**Exercise objective**
Return each line of the data below that contains the string "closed".

::: Data under study :::

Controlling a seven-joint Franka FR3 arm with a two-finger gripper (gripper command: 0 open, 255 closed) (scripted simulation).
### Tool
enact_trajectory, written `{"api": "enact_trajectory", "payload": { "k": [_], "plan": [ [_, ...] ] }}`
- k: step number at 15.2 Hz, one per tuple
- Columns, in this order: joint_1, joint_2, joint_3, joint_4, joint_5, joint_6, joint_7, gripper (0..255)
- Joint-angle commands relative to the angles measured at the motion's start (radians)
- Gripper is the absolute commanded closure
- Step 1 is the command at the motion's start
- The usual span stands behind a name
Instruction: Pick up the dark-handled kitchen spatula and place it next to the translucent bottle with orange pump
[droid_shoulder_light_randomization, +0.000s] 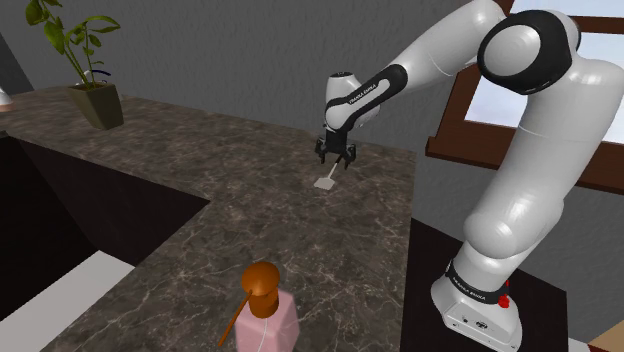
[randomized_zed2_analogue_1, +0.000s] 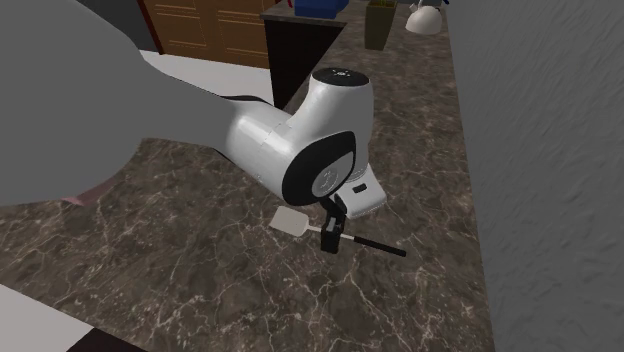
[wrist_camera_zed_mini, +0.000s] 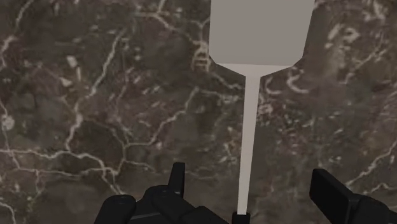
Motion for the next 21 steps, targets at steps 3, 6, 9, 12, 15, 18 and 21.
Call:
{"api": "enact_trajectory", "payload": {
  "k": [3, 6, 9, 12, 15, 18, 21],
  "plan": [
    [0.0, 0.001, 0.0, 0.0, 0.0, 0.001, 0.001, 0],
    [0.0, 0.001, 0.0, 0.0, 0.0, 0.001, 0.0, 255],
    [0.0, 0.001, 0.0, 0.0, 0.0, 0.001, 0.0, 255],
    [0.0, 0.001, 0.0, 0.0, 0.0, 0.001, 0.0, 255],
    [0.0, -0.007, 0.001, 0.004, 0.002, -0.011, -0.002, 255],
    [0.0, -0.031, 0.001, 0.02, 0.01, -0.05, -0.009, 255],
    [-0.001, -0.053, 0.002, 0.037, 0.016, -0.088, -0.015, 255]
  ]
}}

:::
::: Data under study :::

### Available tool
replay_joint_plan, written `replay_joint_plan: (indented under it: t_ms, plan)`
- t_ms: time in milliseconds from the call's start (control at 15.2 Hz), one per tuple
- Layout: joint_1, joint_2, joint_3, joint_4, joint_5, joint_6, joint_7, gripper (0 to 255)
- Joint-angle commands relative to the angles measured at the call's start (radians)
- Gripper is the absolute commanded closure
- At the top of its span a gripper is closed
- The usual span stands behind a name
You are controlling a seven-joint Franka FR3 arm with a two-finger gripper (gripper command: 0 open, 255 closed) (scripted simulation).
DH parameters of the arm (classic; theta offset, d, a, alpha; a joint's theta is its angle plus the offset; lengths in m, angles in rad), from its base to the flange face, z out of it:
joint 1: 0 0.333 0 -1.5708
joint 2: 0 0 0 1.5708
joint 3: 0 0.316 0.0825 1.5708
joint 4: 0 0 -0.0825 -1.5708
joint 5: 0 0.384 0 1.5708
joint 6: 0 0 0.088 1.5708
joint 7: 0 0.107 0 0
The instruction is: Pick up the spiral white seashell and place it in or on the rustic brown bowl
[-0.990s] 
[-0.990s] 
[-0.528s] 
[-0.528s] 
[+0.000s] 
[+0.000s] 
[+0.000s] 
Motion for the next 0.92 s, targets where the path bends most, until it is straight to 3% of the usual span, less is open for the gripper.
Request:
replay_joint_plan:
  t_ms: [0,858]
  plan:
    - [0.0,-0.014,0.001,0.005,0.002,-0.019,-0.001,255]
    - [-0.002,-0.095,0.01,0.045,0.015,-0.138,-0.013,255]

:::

**Written reply**
Controlling a seven-joint Franka FR3 arm with a two-finger gripper (gripper command: 0 open, 255 closed) (scripted simulation).
- At the top of its span a gripper is closed
You are controlling a seven-joint Franka FR3 arm with a two-finger gripper (gripper command: 0 open, 255 closed) (scripted simulation).

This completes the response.